Pro-life pregnancy centers are doing some of the most important work in our communities today. They are providing advocacy, education, baby supplies, parenting classes, and maternity care to women in need. In addition to helping women during pregnancy, they often provide support long after the baby is born. If California’s law was allowed to stand, these critical resources would have disappeared, as these centers would have closed their doors rather than go against everything they believe by advertising the slaughter of preborn children.

Abortion facilities like Planned Parenthood already use millions of dollars from taxpayers to promote their abortion business. No one should be forced to provide free advertising for the abortion industry – least of all pro-life pregnancy centers who are working to promote life, not destroy it.

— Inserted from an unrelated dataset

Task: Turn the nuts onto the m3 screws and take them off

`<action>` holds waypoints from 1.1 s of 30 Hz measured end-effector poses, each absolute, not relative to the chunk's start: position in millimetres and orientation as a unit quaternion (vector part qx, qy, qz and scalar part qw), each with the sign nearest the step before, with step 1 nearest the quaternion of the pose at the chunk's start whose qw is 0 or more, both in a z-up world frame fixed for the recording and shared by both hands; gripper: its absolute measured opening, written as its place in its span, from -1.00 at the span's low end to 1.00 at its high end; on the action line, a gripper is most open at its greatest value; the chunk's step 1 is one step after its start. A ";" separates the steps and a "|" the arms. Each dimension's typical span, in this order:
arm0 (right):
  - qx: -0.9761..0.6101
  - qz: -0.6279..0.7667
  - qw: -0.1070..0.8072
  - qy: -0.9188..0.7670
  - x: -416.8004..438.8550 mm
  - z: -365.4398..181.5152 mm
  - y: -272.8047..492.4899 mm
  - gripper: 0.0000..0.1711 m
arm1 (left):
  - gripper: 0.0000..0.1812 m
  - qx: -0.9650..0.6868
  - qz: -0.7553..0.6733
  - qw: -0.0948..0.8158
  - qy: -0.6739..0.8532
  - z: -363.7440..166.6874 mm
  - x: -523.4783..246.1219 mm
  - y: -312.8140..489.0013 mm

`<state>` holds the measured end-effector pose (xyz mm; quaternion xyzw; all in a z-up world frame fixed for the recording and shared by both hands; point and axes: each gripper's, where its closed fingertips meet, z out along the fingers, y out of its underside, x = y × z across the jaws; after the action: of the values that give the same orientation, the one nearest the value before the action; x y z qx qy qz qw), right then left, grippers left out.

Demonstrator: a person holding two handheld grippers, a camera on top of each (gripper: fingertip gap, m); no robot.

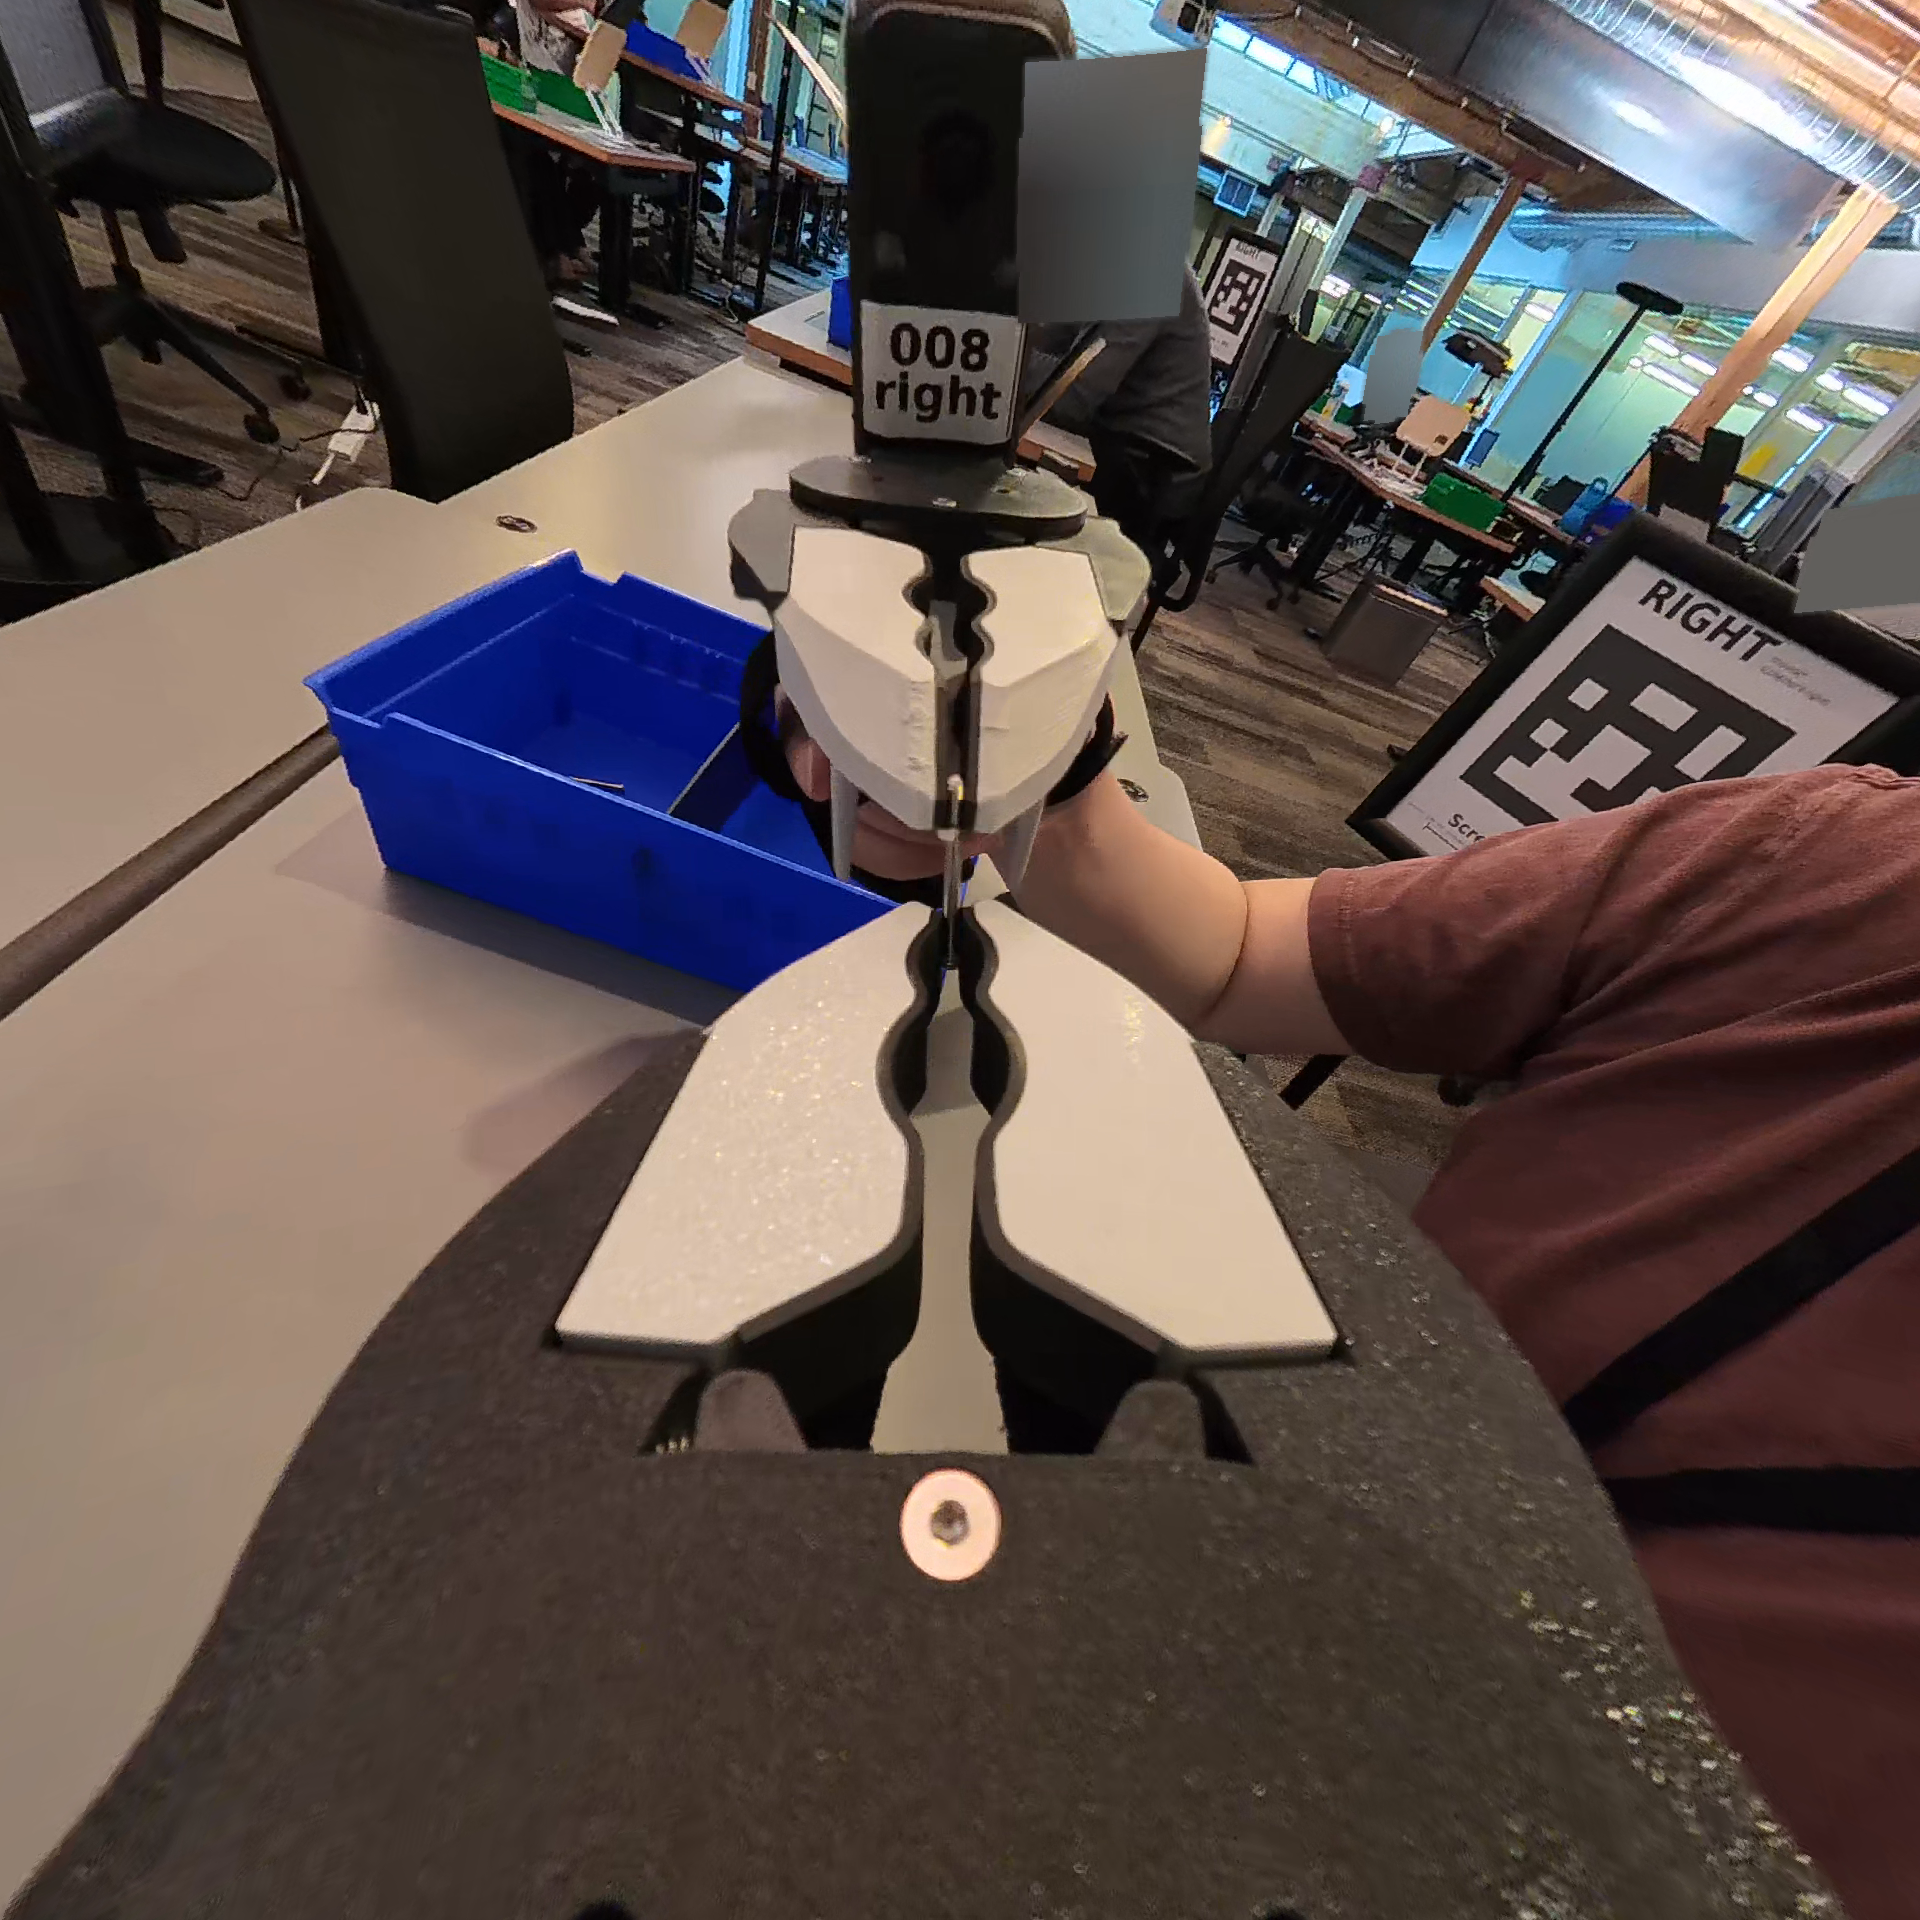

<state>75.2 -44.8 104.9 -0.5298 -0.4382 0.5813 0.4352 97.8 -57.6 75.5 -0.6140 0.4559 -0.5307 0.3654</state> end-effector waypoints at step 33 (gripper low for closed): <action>-0.513 0.579 0.423 -0.471 85.6 112.5 -59.7 -0.74 | -0.98 -0.567 -0.483 0.421 0.517 91.2 99.0 -77.9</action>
<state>85.6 -59.7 112.5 -0.5130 -0.4713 0.5795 0.4230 99.0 -77.9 91.2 -0.5673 0.5169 -0.4835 0.4209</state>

In March of 2018, Live Action News’ Kristi Burton Brown reported that the SCOTUS justices had heard the oral arguments in the case and seemed drastically less than impressed with the arguments of those seeking to force pregnancy centers to promote abortion:

When the arguments had finished, both mainstream media and legal analysts were in near complete agreement that the California law was in trouble. Even the notably liberal Justice Elena Kagan and the usual swing vote Justice Anthony Kennedy had appeared troubled — even deeply so — by the state’s attempt to force a very narrow group of private organizations to peddle government speech.

While Kennedy voted with the majority, Kagan ultimately ended up on the dissenting side of the Court’s opinion.

Brown added that the law “would, in some cases, require nonprofit pregnancy resource centers to include a 29-word, state-mandated statement on a billboard that would otherwise simply say, ‘Choose Life.'” Those words would also have to be in the same font and size as the rest of the billboard’s messaging. “Additionally,” Brown said, “in some California counties, the 29 words would have to appear in 13 different languages.” Brown noted that Justice Elena Kagan, an Obama appointee, even felt that California “had ‘gerrymandered’ the law to quite literally put a target on the heads of pregnancy centers and clinics.” The Court agreed that this requirement was an unnecessary burden, writing that this requirement “drowns out the facility’s own message. More likely, the ‘detail required’ by the unlicensed notice ‘effectively rules out’ the possibility of having such a billboard in the first place.”

The Court noted:

The only justification [for the FACT Act] put forward by the state legislature was ensuring that pregnant women know when they are receiving medical care from licensed professionals, but California denied that the justification for the law was that women did not know what kind of facility they are entering when they go to a crisis pregnancy center. Even if the State had presented a non-hypothetical justification, the FACT Act unduly burdens protected speech. It imposes a government-scripted, speaker-based disclosure requirement that is wholly disconnected from the State’s informational interest. It requires covered facilities to post California’s precise notice, no matter what the facilities say on site or in their advertisements.

In addition:

… [T]he licensed notice is not limited to “purely factual and uncontroversial information about the terms under which . . . services will be available.” …The notice in no way relates to the services that licensed clinics provide. Instead, it requires these clinics to disclose information about state-sponsored services— including abortion, anything but an “uncontroversial” topic.

Thankfully, the majority of the justices saw through California’s ruse and upheld the free speech of nonprofit pregnancy resource centers, which help women and their children every day, thanks to the donations of individuals in their local communities. As the Court noted, “the people lose when the government is the one deciding which ideas should prevail.”